Bacterial Cell Morphogenesis
Start date: Feb 1, 2013,
End date: Jan 31, 2018
In bacteria, the though external cell wall and the intracellular actin-like (MreB) cytoskeleton are major determinants of cell shape. The biosynthetic pathways and chemical composition of the cell wall, a three dimensional polymer network that is one of the most prominent targets for antibiotics, are well understood. However, despite decades of study, little is known about the complex cell wall ultrastructure and the molecular mechanisms that control cell wall morphogenesis in time and space. In rod-shaped bacteria, MreB homologues assemble into dynamic structures thought to control shape by serving as organizers for the movement and assembly of macromolecular machineries that effect sidewall elongation. However, the mechanistic details used by the MreB cytoskeleton to fulfil this role remain to be elucidated.
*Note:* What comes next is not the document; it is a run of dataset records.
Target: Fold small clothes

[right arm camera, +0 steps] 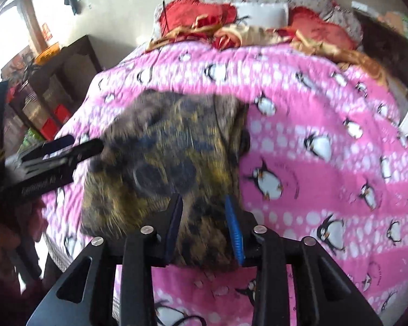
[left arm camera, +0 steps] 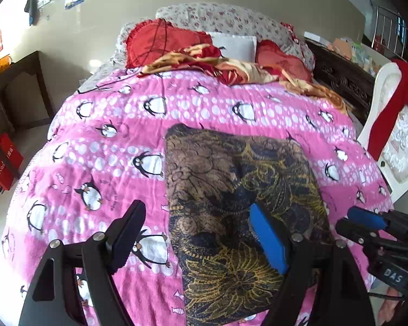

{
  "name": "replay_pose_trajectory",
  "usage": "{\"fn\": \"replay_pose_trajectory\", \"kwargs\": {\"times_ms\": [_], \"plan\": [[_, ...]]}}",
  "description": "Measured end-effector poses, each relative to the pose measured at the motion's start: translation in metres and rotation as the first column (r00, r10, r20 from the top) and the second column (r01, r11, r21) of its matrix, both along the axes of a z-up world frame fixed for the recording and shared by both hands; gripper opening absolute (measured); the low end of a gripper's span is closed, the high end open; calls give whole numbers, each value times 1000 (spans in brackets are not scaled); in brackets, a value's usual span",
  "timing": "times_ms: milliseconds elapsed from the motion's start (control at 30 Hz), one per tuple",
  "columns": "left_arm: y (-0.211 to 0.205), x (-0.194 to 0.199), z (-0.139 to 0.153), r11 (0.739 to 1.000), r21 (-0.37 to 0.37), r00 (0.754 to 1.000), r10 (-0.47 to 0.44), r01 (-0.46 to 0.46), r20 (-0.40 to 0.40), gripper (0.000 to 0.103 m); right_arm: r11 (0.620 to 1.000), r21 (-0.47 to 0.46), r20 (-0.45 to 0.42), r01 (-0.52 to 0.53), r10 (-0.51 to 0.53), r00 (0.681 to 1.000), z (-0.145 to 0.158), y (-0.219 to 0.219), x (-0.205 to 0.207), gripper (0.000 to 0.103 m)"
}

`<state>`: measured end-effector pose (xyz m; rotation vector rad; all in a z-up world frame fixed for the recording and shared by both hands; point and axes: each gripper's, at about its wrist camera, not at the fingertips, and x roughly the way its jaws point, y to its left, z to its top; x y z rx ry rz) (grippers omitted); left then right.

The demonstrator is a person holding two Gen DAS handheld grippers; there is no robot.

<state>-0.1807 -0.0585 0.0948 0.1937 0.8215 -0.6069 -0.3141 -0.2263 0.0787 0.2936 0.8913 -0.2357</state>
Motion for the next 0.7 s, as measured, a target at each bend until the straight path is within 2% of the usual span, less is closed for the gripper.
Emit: {"fn": "replay_pose_trajectory", "kwargs": {"times_ms": [200,333,700], "plan": [[10,-5,18,1000,6,998,26,-26,60,84,997,-75,23,19,-17,1000,16,19,23,34],[18,-6,25,999,-20,998,33,-32,61,84,996,-78,35,41,-39,999,20,21,26,41],[19,-8,33,999,-30,996,39,-37,82,84,995,-69,32,72,-70,997,21,16,27,45]]}}
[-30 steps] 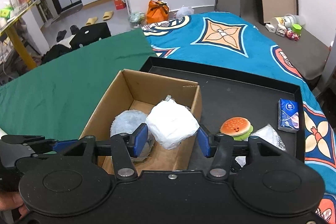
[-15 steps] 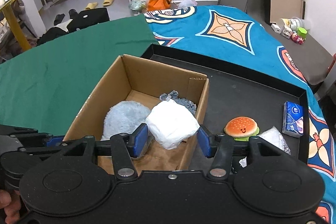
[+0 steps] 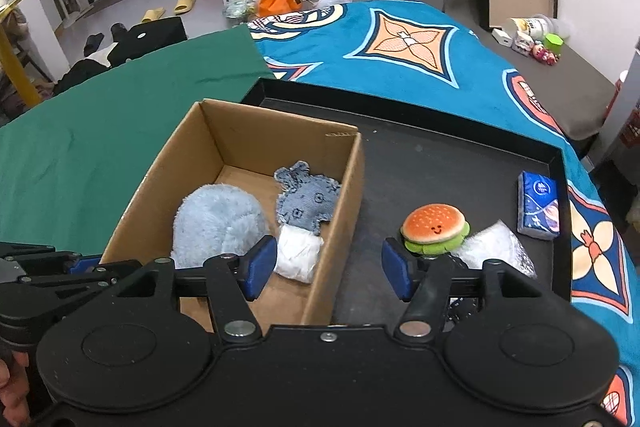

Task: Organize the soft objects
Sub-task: 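Carry the white bundle into the box and open the right tool, then move the right tool to the clear plastic bag and grasp it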

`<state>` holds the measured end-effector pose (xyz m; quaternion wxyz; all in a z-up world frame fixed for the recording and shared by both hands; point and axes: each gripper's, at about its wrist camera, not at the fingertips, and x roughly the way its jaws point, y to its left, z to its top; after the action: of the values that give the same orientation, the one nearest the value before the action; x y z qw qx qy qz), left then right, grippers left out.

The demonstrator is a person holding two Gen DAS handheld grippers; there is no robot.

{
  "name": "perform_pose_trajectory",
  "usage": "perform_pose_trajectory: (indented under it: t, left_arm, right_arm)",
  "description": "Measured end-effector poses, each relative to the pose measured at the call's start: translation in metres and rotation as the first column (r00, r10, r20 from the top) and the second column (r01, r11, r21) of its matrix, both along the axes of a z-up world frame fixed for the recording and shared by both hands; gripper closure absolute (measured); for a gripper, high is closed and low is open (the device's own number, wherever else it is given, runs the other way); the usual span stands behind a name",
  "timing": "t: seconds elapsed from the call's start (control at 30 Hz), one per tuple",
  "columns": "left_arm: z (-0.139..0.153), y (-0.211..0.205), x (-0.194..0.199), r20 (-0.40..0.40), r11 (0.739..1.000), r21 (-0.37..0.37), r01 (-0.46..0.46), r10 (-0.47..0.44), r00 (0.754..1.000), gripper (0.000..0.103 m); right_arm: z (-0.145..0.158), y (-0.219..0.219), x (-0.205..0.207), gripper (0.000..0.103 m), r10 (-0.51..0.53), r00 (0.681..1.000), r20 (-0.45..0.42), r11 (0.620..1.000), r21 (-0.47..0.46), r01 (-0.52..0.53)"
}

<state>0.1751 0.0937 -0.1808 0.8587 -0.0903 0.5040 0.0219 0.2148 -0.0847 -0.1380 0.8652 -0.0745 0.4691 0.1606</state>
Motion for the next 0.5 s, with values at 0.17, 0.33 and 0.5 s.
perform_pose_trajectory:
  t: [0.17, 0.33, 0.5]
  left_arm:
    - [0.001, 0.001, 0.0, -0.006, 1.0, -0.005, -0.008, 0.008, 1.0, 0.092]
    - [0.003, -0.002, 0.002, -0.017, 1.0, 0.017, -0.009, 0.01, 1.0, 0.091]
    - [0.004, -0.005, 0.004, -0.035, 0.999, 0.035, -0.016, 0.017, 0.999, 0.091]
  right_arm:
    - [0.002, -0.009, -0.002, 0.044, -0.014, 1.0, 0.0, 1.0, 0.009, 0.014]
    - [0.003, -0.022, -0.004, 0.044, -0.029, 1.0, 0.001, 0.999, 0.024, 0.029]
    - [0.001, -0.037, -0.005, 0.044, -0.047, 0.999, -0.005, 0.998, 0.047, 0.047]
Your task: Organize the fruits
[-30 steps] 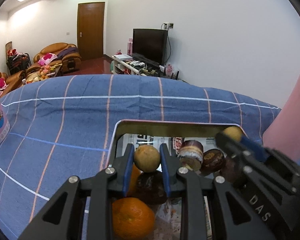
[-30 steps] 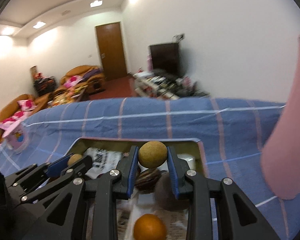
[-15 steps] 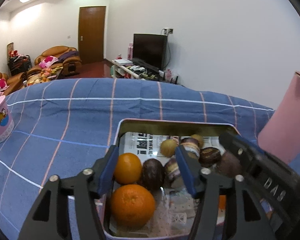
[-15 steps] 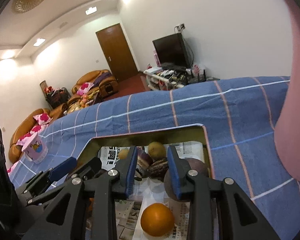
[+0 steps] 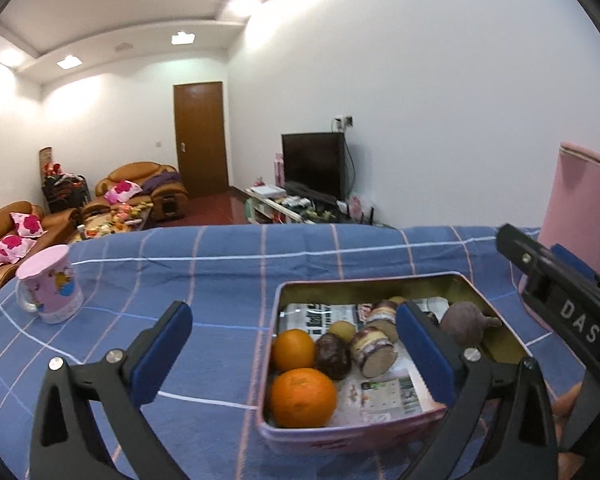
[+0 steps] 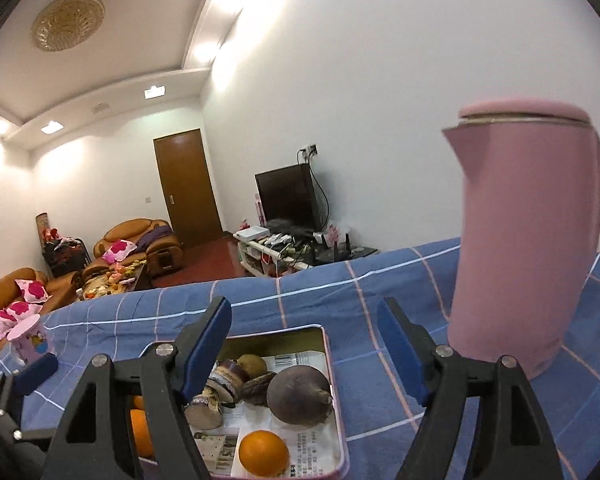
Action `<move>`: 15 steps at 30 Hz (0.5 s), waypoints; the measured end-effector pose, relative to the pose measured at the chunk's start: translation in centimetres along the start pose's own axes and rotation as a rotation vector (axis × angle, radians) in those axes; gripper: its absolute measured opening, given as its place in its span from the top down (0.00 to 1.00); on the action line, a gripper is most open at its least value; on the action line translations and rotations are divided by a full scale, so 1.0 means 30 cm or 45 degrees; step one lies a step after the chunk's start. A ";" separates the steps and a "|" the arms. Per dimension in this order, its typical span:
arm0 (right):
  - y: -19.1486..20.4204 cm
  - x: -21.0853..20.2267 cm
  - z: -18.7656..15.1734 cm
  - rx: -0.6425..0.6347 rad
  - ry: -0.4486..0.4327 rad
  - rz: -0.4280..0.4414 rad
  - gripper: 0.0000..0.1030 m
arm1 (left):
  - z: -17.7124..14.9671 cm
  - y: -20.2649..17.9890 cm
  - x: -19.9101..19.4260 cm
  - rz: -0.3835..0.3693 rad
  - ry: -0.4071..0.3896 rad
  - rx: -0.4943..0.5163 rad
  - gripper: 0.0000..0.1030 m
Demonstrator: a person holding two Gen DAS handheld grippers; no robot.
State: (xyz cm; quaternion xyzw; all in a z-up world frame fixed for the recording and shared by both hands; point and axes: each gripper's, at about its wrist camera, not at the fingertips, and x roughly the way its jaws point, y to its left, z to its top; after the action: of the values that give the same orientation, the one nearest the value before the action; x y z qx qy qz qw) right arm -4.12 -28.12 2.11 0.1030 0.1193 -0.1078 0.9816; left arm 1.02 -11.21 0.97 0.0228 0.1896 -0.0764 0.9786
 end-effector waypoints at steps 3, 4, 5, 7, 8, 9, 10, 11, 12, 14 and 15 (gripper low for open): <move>0.001 -0.041 -0.009 -0.010 -0.049 -0.020 0.26 | -0.005 0.016 -0.015 0.015 -0.025 -0.008 0.00; 0.004 -0.057 -0.010 -0.016 -0.067 -0.034 0.26 | -0.005 0.020 -0.019 0.018 -0.032 -0.011 0.00; 0.002 -0.071 -0.011 -0.016 -0.085 -0.042 0.26 | -0.006 0.023 -0.022 0.018 -0.037 -0.013 0.00; 0.001 -0.098 -0.011 -0.012 -0.113 -0.048 0.25 | -0.011 0.025 -0.028 0.022 -0.040 -0.016 0.00; 0.001 -0.112 -0.012 -0.011 -0.126 -0.047 0.25 | -0.014 0.026 -0.036 0.023 -0.040 -0.016 0.00; 0.000 -0.122 -0.015 -0.011 -0.132 -0.052 0.25 | -0.016 0.029 -0.038 0.024 -0.041 -0.018 0.00; 0.006 -0.134 -0.019 -0.013 -0.140 -0.061 0.25 | -0.017 0.031 -0.042 0.025 -0.042 -0.020 0.00; 0.009 -0.140 -0.020 -0.013 -0.148 -0.063 0.25 | -0.017 0.032 -0.043 0.025 -0.043 -0.021 0.00; 0.010 -0.145 -0.021 -0.014 -0.154 -0.064 0.25 | -0.018 0.034 -0.044 0.025 -0.043 -0.023 0.00; 0.012 -0.149 -0.021 -0.012 -0.154 -0.064 0.25 | -0.020 0.033 -0.050 0.027 -0.044 -0.026 0.00; 0.010 -0.154 -0.023 -0.010 -0.150 -0.063 0.25 | -0.021 0.034 -0.051 0.030 -0.045 -0.028 0.00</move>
State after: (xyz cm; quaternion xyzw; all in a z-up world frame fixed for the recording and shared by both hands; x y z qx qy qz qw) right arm -8.57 -26.81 2.71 0.0895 0.0641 -0.1374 0.9844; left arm -0.44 -9.93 0.99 0.0129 0.1728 -0.0632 0.9828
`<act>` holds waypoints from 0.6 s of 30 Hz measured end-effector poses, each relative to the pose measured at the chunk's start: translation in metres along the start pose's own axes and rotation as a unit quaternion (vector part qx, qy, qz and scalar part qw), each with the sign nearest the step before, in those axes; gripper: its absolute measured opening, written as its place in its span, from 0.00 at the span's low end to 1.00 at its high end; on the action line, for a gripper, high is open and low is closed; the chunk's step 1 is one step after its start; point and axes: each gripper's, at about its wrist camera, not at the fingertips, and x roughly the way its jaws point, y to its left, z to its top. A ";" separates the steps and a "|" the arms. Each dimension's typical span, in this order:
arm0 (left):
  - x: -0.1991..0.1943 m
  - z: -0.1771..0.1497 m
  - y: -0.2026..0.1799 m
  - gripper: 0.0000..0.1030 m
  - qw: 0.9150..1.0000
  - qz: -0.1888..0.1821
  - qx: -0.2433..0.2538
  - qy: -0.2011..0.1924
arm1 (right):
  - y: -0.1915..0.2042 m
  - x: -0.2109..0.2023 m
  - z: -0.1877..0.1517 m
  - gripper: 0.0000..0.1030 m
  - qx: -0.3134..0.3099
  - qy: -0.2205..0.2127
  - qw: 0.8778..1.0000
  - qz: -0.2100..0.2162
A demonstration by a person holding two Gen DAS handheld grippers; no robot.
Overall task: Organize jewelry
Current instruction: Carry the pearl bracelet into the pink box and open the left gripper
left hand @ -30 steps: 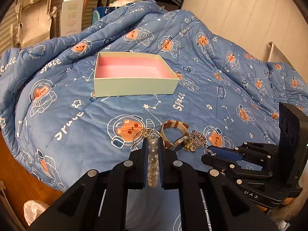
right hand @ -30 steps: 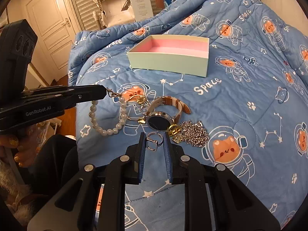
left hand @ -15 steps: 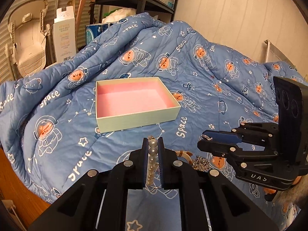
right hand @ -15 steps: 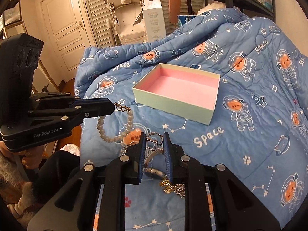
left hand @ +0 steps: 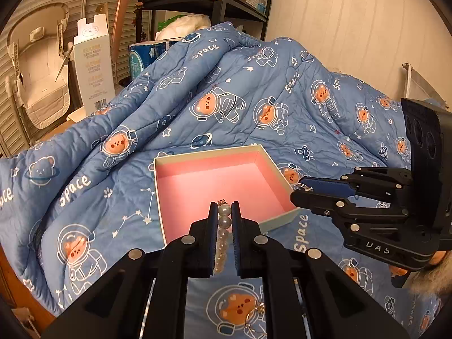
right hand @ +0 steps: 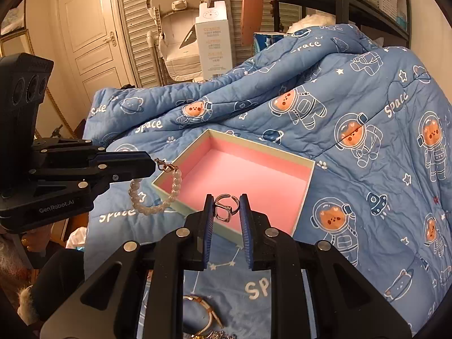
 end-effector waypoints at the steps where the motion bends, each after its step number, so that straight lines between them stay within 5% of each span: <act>1: 0.004 0.006 0.001 0.09 1.000 0.002 -0.001 -0.001 | -0.004 0.005 0.005 0.18 0.008 0.003 1.000 0.005; 8: 0.058 0.030 0.012 0.09 1.000 0.009 -0.007 0.023 | -0.023 0.058 0.019 0.18 0.016 0.026 1.000 -0.005; 18: 0.115 0.014 0.027 0.09 0.997 0.023 -0.018 0.066 | -0.032 0.120 0.008 0.19 -0.008 0.085 0.996 -0.016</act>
Furthermore, development of high-resolution microscopy techniques has led to new breakthroughs this year, published by our lab and others, which are shaking the model developed over the last decade and re-questioning the MreB “actin cytoskeleton” designation.The aim of this project is to combine powerful genetic, biochemical, genomic and systems biology approaches available in the model bacterium Bacillus subtilis with modern high-resolution light microscopic techniques to study the dynamics and mechanistic details of the MreB cytoskeleton and of CW assembly. Parameters measured by the different approaches will be combined to quantitatively describe the features of bacterial cell morphogenesis.